Tradition is not to be despised or lightly tossed. Traditions are such because they tend to preserve those things that are time tested. Change done for change sake is typically destructive against those very things that have made possible the survival and continued prosperity of a society.
many will respond that they are socially liberal and fiscally conservative ... But this is a contradiction, since social liberalism lends itself to destructive behaviors that corrupt the very culture necessary to uphold the morality and ethics that serve as the foundation for a free and prosperous society, eventually destroying the financial solvency that allowed for such libertine behaviors and progressive largess in the first place.
In short - absolute individualism (absolute sovereignty) leads to the same fate as does the absolute state that is communism.
Our Constitution is the first ever to strike a balance between the two ... A representative Republic - “if you can keep it.”
Just for fun, I Googled “blinkered conservatives” and “blinkered liberals”. As one might expect, “blinkered liberals” won out in the number of returns; however, “blinkered conservatives” included many references to “conservatives” of the Koran or “conservatives” who occupy the Kremlin!
He has to muck it up a bit to play his favorite duet.
We also found pro-gun righters didn't necessarily support life and were split even on school choice, a big push in KS for some time, even though most of our schools scored quite well.
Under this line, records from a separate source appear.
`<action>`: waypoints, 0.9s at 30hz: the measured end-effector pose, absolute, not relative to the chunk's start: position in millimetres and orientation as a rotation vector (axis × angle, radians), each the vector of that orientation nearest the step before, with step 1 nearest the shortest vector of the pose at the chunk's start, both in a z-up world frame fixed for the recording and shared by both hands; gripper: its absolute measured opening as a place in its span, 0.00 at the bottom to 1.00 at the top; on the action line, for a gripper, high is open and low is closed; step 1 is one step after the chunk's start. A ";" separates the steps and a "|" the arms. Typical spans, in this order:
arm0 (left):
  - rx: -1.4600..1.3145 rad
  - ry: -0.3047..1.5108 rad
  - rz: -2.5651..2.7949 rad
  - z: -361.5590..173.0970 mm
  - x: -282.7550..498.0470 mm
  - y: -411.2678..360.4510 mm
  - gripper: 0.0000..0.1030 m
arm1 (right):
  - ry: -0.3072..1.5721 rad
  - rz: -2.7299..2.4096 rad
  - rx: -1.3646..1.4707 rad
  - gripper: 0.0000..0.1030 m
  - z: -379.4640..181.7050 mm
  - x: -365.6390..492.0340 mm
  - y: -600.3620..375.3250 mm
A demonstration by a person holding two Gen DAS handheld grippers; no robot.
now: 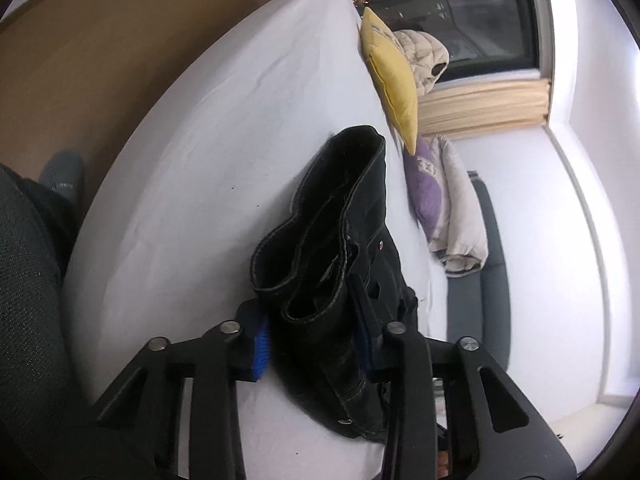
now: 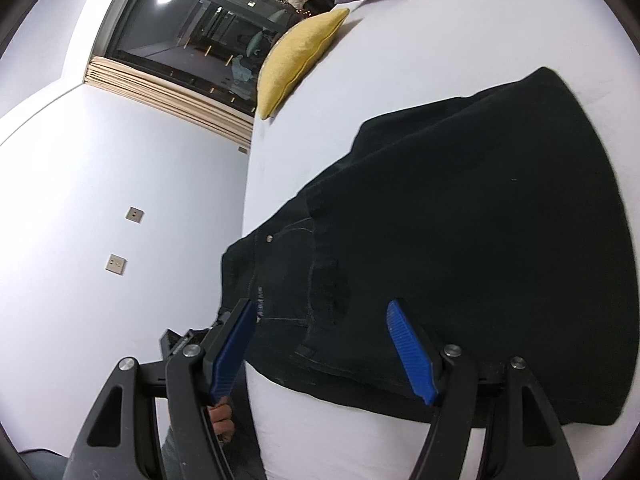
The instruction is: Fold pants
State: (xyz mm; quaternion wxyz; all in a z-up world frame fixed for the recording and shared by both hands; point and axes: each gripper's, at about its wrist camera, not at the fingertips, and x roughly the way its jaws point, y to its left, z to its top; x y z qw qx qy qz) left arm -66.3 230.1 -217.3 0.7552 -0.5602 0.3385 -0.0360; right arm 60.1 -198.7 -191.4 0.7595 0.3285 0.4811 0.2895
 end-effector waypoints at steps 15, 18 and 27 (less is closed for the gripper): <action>-1.261 0.694 -0.132 -208.5 -57.7 231.7 0.11 | 1.124 0.763 0.681 0.69 -199.6 110.6 -124.2; -1.243 0.685 -0.142 -198.8 -56.4 229.7 0.11 | 1.160 0.775 0.698 0.69 -213.1 123.5 -114.4; -1.219 0.687 -0.143 -186.8 -45.7 228.2 0.11 | 1.183 0.783 0.659 0.68 -214.4 125.7 -118.1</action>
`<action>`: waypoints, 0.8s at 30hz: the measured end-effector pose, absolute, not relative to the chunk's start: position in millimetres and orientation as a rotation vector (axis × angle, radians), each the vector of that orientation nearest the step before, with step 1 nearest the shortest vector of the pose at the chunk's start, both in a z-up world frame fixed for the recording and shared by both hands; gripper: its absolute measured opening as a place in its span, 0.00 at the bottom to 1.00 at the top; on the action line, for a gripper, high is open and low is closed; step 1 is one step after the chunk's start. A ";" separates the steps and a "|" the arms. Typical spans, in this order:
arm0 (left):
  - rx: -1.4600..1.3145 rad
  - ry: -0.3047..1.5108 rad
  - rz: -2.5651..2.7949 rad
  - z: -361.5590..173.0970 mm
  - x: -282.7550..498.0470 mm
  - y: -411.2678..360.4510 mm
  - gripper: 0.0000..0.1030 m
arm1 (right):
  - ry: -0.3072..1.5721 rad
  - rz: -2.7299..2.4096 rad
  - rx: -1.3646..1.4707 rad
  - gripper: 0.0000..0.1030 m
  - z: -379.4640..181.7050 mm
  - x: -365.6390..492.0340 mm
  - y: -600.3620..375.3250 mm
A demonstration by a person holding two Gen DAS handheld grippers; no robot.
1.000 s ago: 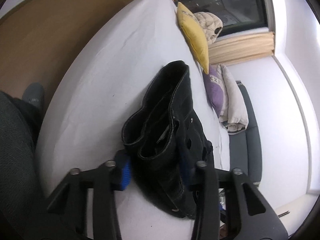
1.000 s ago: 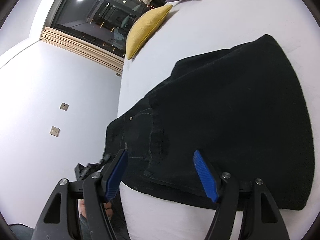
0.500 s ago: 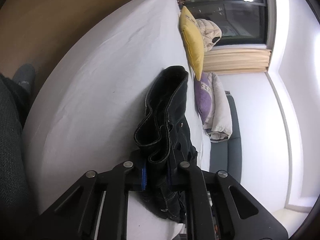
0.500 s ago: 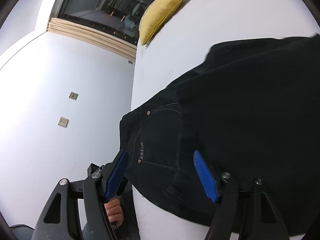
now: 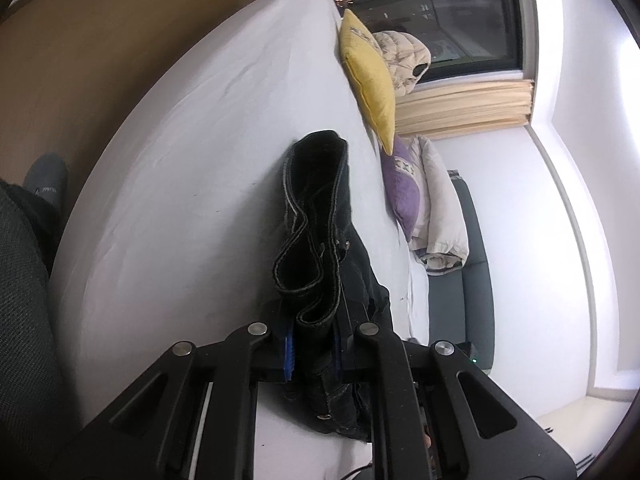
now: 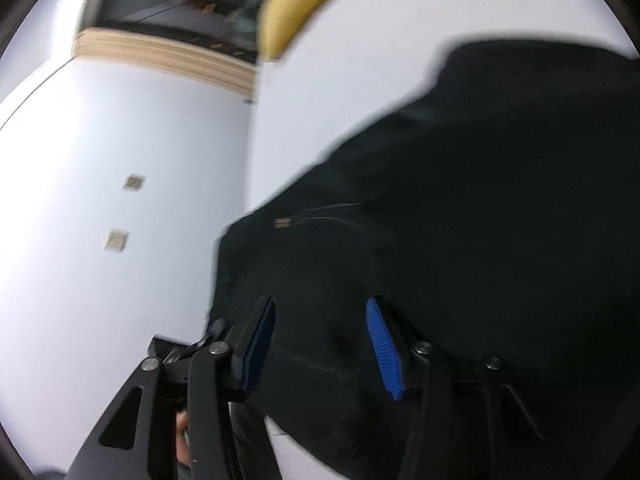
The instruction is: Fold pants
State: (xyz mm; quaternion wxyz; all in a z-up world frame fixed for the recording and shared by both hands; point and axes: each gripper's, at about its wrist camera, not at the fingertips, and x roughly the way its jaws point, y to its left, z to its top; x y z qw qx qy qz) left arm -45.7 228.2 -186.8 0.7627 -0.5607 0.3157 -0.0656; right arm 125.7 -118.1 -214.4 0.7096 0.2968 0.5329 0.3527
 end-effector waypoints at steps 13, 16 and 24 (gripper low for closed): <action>-1.041 0.681 -0.192 -129.2 -27.6 207.3 0.11 | 1.177 0.771 0.786 0.75 -216.1 130.1 -166.1; -0.976 0.672 -0.229 -106.8 -18.3 192.9 0.11 | 1.182 0.780 0.807 0.77 -217.7 134.4 -174.7; -0.899 0.691 -0.256 -79.2 -5.0 168.7 0.10 | 1.282 0.833 0.727 0.68 -241.6 155.0 -146.9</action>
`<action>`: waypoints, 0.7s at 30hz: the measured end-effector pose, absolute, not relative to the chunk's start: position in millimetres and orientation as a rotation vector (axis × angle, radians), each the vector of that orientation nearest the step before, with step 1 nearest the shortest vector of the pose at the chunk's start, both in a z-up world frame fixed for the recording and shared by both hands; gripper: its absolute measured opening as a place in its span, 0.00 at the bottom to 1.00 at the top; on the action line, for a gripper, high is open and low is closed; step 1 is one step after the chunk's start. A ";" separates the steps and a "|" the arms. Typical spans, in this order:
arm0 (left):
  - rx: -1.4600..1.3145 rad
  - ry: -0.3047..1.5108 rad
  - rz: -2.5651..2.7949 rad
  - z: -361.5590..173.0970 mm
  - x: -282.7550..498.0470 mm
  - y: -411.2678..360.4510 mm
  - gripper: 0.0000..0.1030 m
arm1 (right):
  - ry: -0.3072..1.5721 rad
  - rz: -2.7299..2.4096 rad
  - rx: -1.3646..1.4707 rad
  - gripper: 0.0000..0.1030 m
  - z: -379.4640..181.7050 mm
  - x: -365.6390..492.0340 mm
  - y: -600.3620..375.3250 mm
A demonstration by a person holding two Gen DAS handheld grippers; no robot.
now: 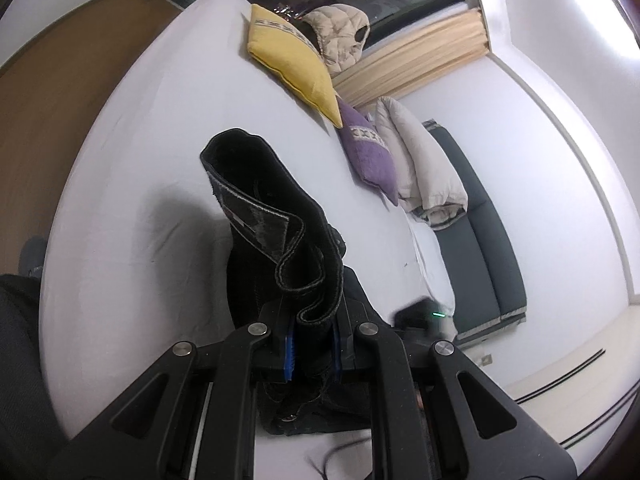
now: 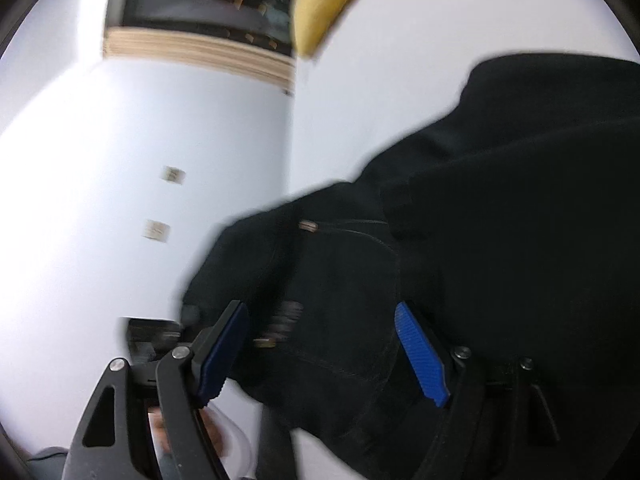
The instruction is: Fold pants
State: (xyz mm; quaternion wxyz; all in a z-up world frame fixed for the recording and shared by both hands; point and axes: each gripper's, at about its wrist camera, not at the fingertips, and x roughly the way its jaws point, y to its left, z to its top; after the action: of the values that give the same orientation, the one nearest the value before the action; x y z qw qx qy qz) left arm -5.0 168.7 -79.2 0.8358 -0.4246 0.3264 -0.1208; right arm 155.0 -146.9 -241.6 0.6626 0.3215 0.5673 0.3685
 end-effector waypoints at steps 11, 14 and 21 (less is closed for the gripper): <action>-0.636 0.710 -0.448 -20.2 19.8 67.8 0.11 | 1.355 0.787 0.805 0.00 -279.2 169.2 -165.8; -0.595 0.724 -0.505 -11.4 28.7 35.7 0.10 | 1.341 0.799 0.801 0.00 -279.3 167.0 -169.2; -0.511 0.782 -0.602 -5.8 32.4 -34.4 0.11 | 1.334 0.826 0.820 0.00 -277.4 172.5 -165.9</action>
State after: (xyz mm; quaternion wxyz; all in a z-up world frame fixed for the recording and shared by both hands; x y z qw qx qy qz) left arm 32.4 -34.4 -5.8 0.8496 -0.2424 0.3713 -0.2857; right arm 172.5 -165.9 -277.4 0.6331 0.3586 0.5832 0.3611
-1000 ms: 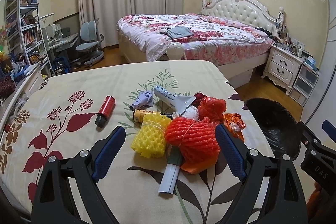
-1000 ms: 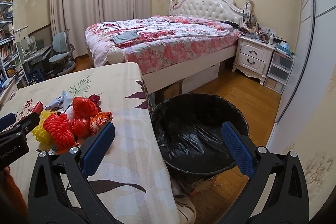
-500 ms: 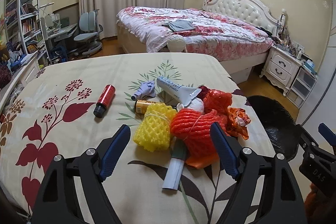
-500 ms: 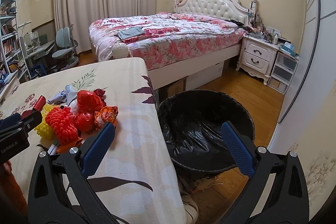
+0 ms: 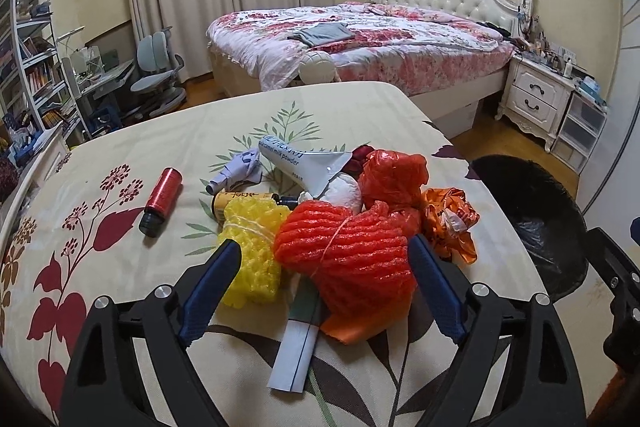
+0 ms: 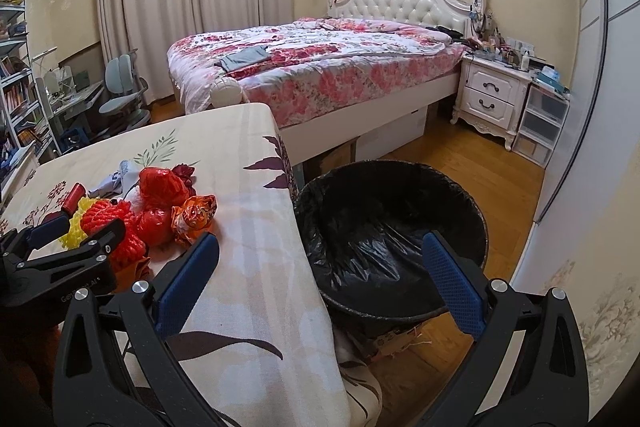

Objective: Collect trash
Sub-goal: 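Reach the left gripper to the red mesh net and close on it, then grasp the yellow foam net with the right gripper while the left lifts the red net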

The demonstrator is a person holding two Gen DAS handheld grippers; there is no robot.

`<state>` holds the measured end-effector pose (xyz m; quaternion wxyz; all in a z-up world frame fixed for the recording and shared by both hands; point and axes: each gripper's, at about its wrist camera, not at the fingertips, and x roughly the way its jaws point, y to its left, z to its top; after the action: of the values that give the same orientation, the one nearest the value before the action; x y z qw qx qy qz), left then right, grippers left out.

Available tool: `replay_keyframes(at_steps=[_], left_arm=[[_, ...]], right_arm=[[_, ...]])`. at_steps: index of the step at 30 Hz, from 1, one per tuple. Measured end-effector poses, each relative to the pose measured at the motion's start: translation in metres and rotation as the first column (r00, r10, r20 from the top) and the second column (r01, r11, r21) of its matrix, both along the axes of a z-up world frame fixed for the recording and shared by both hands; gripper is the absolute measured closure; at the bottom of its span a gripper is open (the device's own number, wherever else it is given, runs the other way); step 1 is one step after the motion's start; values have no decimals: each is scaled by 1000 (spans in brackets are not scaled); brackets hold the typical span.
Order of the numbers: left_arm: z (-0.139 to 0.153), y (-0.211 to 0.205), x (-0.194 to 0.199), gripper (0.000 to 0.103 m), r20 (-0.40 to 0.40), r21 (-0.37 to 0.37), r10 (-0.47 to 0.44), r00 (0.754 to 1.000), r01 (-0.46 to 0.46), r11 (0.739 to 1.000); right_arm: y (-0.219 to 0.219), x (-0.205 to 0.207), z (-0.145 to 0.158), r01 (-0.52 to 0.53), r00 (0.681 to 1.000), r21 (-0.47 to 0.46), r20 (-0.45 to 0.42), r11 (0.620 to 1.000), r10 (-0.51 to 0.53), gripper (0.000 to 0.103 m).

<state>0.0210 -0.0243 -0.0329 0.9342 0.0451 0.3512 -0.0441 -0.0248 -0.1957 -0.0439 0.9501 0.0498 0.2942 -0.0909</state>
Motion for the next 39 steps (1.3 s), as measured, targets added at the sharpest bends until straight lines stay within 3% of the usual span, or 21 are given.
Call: replay_keyframes(at_steps=[2,4,5,12,24,39], left_arm=[[-1,1,1,18,-10,-15,-9,1000,9,1000],[-2,1,0,35,-19,-31,-19,1000,19,999],[-3,1,0,38,-28,-30,-28,999,27,999],[0,3,-5,48,-20,-20,-45,999,44,999],[35,29,-25,50,67,-46,-19,998,22,999],[36,93,-31,51,75,-71,120,990,-114,991]], right_arm=[[0,1,-1,-4,1000,3,-4,1000,4,4],[1,2,-3,-7,1000,6,-8,1000,7,4],[2,2,-4,-7,1000,7,-9,1000,7,4],[3,3,-5,-13,1000,11,-11,1000,13,4],[19,6,-3,-48,999,-4,-10,999,48,4],[71,13,-4,-183,982,-22,-45,983,181,4]])
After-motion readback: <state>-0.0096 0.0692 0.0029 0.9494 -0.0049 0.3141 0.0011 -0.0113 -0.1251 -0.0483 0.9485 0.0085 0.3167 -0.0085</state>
We now find that our "good schools" were promoting gay marriage or pro-homosexual "rights" all along.
The schools are not only promoting anti-smoking but"pro pot" issues as most teachers are veering very left and lots of pro-gun rights folks, realizing now that public schools are promoting not only gun control but every other liberal Christmas gift imaginable such as males not only in the locker rooms, bath rooms but showers as well.
Good article. I always enjoyed reading Russell Kirk, Robert Nisbet and the Southern Agrarians, among others.
When I subscribed to National Review, back when it was worth reading, you used to also receive Kirk’s University Bookman.
Russell Kirk, like Burke before him, saw society as organic. And that change should come from society itself, as opposed to change imposed upon everyone by government, which is the totalitarian impulse of the Left and their neoconservative cousins.
Burke ping.
Yeah. Great post. Subsidiarity seemed absent in the debate about Obamacare. Let us revive the concept.
Interesting article and good discussion. But was Buckley really a libertarian? He was solid on all three legs of the stool, wasnt he?
FIFY
Buckley was more in the Frank Meyer fusionist camp, I think — an attempt to bridge the gap between libertarians and Kirk-style conservatives.
BTW, Kirk and Meyer despised each other and feuded for years. Bill managed to work with both of them harmoniously.